While walking through the basement of the Stedelijk, one object‘s shape caught my eye. When I looked again I saw such a friendly face looking back, cheerfully. I wondered why it was such a friendly face. I noticed a lack of bright colours. But this – what I thought to be at this point a birdmanvaseface – looked so happy and alive, with his wobbly and alive-like-lines and flappy wings or its little beak.
First I tried to search online for this bird and it first brought me to the website of the Stedelijk Museum. Here it is described and documented and in which publications it is mentioned. The second things I found were different spices of Picasso’s ceramics which have been auctioned off back in 2012. Soon I realised that this same auctionhouse/their website, had a whole collection of these ceramics. They called it the Madoura Collection, the best Pablo Picasso auction that has ever been and will be.
The Auction House Christie’s made a film about the collection. After seeing this film I wondered they sold over 500 ceramic pieces of Picasso so statistically speaking they also could have Picasso’s bird vase. So I set upon the quest to scroll through the entire collection and see if I could find it. There were similar vases but they did not have the bird face so I kept on scrolling, until I got half way through, when I found it.
I learned from the auctionfilm, that Picasso was working with the Ramié family in 1946. After a year he returned and stayed working with the family, was living in the same area till he died in 1973. So he must have had a lot of pleasure making these ceramics and maybe that pleasure you see in this bird vase.

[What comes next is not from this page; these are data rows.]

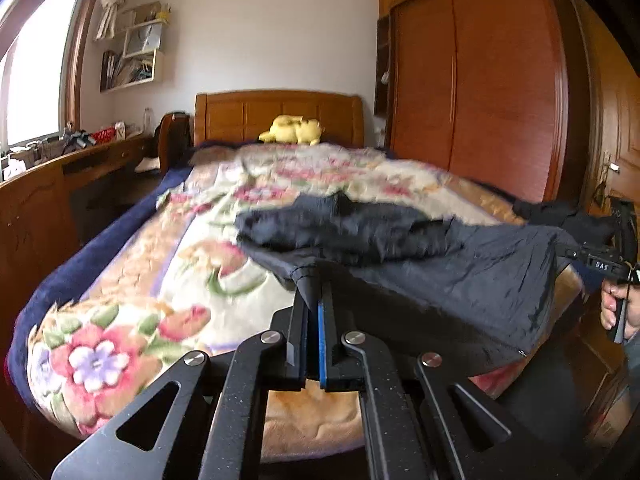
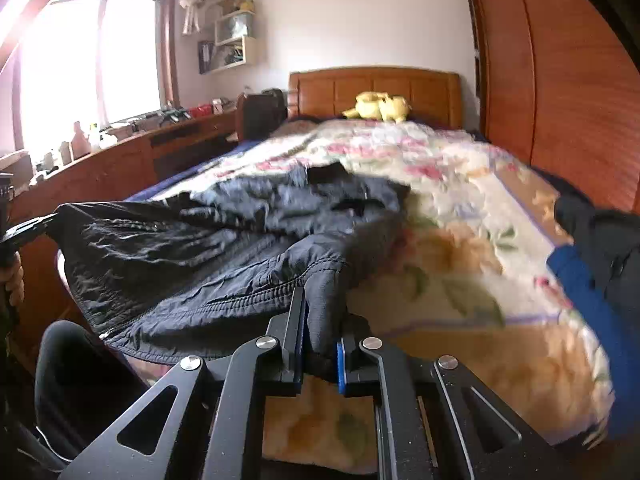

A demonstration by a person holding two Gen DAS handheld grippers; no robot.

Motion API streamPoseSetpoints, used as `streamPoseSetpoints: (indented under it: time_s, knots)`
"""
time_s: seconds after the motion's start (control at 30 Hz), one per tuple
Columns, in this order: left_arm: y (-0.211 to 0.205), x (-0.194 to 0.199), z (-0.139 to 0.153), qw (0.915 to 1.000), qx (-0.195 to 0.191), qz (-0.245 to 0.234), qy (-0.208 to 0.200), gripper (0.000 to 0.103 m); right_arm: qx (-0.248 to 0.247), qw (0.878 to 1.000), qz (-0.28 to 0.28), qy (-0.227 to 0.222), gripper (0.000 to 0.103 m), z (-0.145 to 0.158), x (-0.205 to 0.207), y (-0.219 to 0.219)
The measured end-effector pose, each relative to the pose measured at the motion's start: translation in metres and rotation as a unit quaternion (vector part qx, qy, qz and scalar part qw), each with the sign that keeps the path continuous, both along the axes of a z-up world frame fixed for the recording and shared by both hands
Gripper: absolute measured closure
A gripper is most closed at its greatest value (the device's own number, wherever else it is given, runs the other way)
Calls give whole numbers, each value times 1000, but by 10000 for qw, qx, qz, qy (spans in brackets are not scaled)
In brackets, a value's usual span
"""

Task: Fold large clothes
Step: 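Lift the held edge with both grippers and fold it over the jacket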

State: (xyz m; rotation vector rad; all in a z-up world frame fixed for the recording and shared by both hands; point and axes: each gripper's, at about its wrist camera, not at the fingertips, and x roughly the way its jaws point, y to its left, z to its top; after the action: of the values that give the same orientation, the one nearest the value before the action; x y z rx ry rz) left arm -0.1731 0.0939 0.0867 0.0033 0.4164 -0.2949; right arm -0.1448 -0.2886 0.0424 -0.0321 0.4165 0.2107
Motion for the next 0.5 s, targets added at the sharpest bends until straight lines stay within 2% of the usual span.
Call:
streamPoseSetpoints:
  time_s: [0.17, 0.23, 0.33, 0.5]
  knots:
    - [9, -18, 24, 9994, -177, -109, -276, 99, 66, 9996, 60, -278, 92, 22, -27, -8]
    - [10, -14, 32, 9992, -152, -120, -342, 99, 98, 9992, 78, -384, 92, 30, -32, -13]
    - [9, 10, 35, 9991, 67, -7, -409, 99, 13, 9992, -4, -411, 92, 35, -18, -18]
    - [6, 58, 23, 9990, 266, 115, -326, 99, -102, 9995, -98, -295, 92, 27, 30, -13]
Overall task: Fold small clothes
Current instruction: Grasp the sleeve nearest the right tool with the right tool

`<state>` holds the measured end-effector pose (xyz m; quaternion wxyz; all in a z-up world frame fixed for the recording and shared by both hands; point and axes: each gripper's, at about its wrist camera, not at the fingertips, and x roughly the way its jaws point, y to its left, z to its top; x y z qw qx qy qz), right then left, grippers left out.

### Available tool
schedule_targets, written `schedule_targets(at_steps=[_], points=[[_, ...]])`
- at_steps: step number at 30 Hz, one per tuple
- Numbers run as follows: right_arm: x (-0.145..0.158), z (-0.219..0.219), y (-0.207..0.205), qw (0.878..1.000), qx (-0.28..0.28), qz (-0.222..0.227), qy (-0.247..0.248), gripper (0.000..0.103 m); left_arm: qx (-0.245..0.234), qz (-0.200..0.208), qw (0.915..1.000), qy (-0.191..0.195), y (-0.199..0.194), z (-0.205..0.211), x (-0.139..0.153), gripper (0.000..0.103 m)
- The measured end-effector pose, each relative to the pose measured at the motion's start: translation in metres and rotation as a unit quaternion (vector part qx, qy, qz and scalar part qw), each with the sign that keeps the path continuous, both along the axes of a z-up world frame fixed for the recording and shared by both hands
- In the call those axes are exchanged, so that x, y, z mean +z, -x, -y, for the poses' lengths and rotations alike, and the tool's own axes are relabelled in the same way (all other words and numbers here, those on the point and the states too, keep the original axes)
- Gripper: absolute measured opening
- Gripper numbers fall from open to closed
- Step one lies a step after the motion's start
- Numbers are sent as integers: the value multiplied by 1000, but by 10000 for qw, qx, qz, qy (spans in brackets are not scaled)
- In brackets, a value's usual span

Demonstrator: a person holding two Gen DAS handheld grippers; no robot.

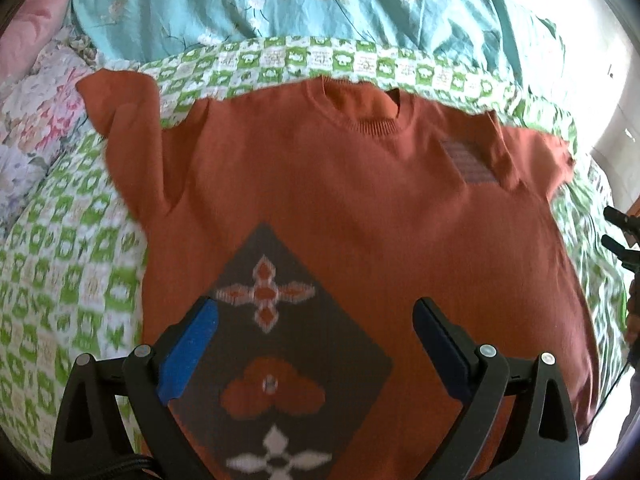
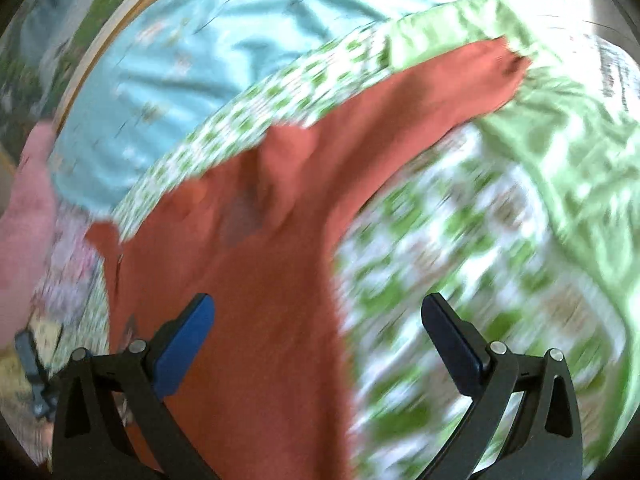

Because now I new of two vases which were the same, I wondered how unique is this vase. So I looked into the catalogue of the auction and learned that this vase was executed in an edition of 25.
My last “issue” with this beautiful vase (in fact with all ceramic vases by Picasso) is that you never see the vase being used as a vase: for example on a kitchen table, in a window or as an mantelpiece. I think it is a kind of sad that this vase is always in some kind of studio/museum setting and never in a real environment. Because of several reasons: According to the lady of the video Picasso wanted anybody to come in and buy a piece of his ceramics with their pocket change. That is, I think, the main reason, so many pieces are made.
For us, poor people who are not willing or “able” to buy a 300,000 Euro vase, it is hard to imagine how the vase would look like in a natural environment. In other words for our first impression of the vase we have to read how big it is, to read how the texture is and to guess which flowers I can put in: I mean what kind of vase is this? Would big sunflowers look good, or would daisies look even better. Because after all, it’s still a vase and when it’s used for it’s purpose then a vase filled with flowers gets an extra dimension and can glow with radiance.
I have studied many Picasso’s, paintings, ceramics and pictures of his studio’s and for what I have seen, he himself is very practical with his work. The following pictures show how this statue of a goat is often a cheerful object in his daily life. The only picture of two vases near some flowers shows again that the object is not used for its purpose. Nevertheless this particular picture shows what some colorful hydrangeas do for those vases.
My point of view is that a few beautiful sunflowers in Picasso’s bird vase would certainly give an extra dimension to the vase.